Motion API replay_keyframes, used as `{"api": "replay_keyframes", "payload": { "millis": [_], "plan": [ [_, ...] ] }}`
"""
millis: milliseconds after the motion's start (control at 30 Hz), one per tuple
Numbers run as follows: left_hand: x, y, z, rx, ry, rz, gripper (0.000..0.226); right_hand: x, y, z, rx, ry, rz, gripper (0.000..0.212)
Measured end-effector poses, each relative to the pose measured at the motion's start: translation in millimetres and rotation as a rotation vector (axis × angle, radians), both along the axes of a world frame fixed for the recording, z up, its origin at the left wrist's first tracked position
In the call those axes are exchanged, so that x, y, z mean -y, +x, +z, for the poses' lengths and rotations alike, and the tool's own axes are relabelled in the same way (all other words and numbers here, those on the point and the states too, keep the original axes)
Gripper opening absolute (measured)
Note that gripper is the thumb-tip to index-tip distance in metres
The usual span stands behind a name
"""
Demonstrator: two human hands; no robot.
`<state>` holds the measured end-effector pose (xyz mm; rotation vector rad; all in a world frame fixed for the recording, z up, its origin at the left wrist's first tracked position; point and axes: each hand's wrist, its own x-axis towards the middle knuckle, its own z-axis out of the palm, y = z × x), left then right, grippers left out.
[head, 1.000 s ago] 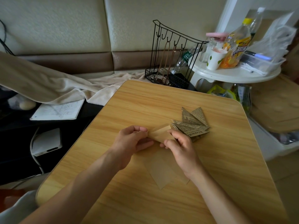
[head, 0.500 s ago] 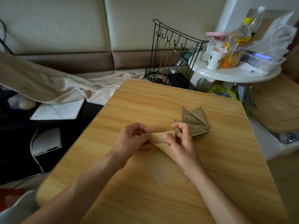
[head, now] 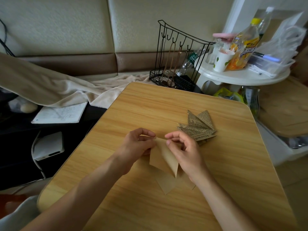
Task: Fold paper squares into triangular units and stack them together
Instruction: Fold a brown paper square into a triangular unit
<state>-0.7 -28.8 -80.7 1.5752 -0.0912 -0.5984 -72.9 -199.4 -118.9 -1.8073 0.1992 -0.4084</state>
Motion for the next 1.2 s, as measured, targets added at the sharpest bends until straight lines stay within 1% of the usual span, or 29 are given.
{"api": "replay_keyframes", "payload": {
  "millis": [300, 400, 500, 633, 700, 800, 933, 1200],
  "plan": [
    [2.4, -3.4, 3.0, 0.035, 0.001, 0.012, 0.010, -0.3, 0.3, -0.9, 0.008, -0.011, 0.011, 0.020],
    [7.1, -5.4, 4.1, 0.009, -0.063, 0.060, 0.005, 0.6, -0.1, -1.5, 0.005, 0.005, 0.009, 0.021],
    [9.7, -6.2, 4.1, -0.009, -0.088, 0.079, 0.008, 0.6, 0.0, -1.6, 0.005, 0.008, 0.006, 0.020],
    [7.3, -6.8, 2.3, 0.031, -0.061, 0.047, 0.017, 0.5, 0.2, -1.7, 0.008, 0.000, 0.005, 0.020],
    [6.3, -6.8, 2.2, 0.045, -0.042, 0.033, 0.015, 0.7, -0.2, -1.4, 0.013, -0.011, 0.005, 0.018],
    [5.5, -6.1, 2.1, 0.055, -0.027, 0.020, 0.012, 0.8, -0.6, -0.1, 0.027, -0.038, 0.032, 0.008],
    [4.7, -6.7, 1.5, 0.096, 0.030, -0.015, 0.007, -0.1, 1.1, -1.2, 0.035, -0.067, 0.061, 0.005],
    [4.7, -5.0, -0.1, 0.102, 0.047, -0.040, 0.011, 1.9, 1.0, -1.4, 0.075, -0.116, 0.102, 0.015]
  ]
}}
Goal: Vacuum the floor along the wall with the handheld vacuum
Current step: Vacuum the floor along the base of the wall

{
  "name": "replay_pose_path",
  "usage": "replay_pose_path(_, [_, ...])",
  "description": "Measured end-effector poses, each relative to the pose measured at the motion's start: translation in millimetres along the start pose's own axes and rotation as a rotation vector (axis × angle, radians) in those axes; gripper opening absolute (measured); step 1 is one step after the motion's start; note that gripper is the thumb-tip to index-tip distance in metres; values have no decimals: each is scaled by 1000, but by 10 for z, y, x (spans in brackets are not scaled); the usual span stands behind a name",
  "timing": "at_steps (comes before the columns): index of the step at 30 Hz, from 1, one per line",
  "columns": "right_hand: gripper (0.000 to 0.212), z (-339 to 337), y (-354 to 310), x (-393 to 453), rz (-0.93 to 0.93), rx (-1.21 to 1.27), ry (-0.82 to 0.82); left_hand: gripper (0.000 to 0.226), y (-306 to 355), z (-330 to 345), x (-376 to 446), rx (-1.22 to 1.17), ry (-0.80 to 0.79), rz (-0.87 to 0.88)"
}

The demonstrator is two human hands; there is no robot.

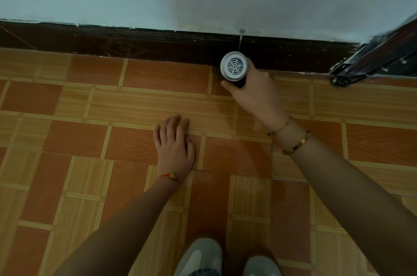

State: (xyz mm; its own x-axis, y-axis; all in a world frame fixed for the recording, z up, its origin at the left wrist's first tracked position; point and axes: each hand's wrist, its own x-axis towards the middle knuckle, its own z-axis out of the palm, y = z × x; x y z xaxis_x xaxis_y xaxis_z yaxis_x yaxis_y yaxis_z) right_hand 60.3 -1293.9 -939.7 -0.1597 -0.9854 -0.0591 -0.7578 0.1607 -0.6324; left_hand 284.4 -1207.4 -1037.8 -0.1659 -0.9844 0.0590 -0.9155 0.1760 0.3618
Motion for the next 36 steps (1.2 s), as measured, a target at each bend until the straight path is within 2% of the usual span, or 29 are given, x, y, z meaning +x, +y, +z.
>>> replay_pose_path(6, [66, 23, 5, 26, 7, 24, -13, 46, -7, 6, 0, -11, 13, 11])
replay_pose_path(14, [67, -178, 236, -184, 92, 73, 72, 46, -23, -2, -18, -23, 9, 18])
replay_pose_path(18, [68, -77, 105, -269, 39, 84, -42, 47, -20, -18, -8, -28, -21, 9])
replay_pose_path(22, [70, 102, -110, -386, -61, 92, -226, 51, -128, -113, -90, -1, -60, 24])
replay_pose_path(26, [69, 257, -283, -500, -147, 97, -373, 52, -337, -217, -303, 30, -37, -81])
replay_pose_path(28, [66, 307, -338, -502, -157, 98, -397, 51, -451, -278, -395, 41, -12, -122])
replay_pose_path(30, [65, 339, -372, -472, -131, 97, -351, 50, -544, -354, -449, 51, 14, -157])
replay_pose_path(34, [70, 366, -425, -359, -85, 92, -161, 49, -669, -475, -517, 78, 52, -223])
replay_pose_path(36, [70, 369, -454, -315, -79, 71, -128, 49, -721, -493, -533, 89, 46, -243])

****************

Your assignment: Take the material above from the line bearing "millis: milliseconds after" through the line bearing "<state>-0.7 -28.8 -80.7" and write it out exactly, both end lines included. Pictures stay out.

Problem solution:
millis: milliseconds after the motion's start (control at 30 Hz), one per tuple
Numbers run as follows: left_hand: x, y, z, rx, ry, rz, gripper (0.000..0.226); right_hand: x, y, z, rx, ry, rz, gripper (0.000..0.212)
Measured end-effector poses, each relative to the pose measured at the motion's start: translation in millimetres and rotation as a rotation vector (axis × angle, radians), both along the axes of a world frame fixed for the recording, z up, its origin at the left wrist's first tracked position
In the call those axes are exchanged, so that x, y, z mean -y, +x, +z, for the poses' lengths and rotations alike, and the tool's own axes are relabelled in the same way (all other words and numbers here, those on the point and the states too, keep the original axes)
Gripper opening absolute (measured)
Note that gripper is the thumb-tip to index-tip distance in metres
The usual span stands behind a name
"""
Demonstrator: two human hands; no robot.
`<state>` holds the measured end-effector pose (xyz mm; rotation vector rad; all in a world frame fixed for the recording, z up, its origin at the left wrist's first tracked position; point and axes: each hand's wrist, its own x-axis towards the middle knuckle, its own z-axis out of the palm, y = z × x), left then right, grippers left out.
[head, 1.000 s ago] 
[head, 0.500 s ago] 
[head, now] 
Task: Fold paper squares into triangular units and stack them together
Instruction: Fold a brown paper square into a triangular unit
<state>-0.7 -28.8 -80.7 1.5752 -0.0912 -0.5984 -72.9 -199.4 -118.9 -1.8073 0.1992 -0.4084</state>

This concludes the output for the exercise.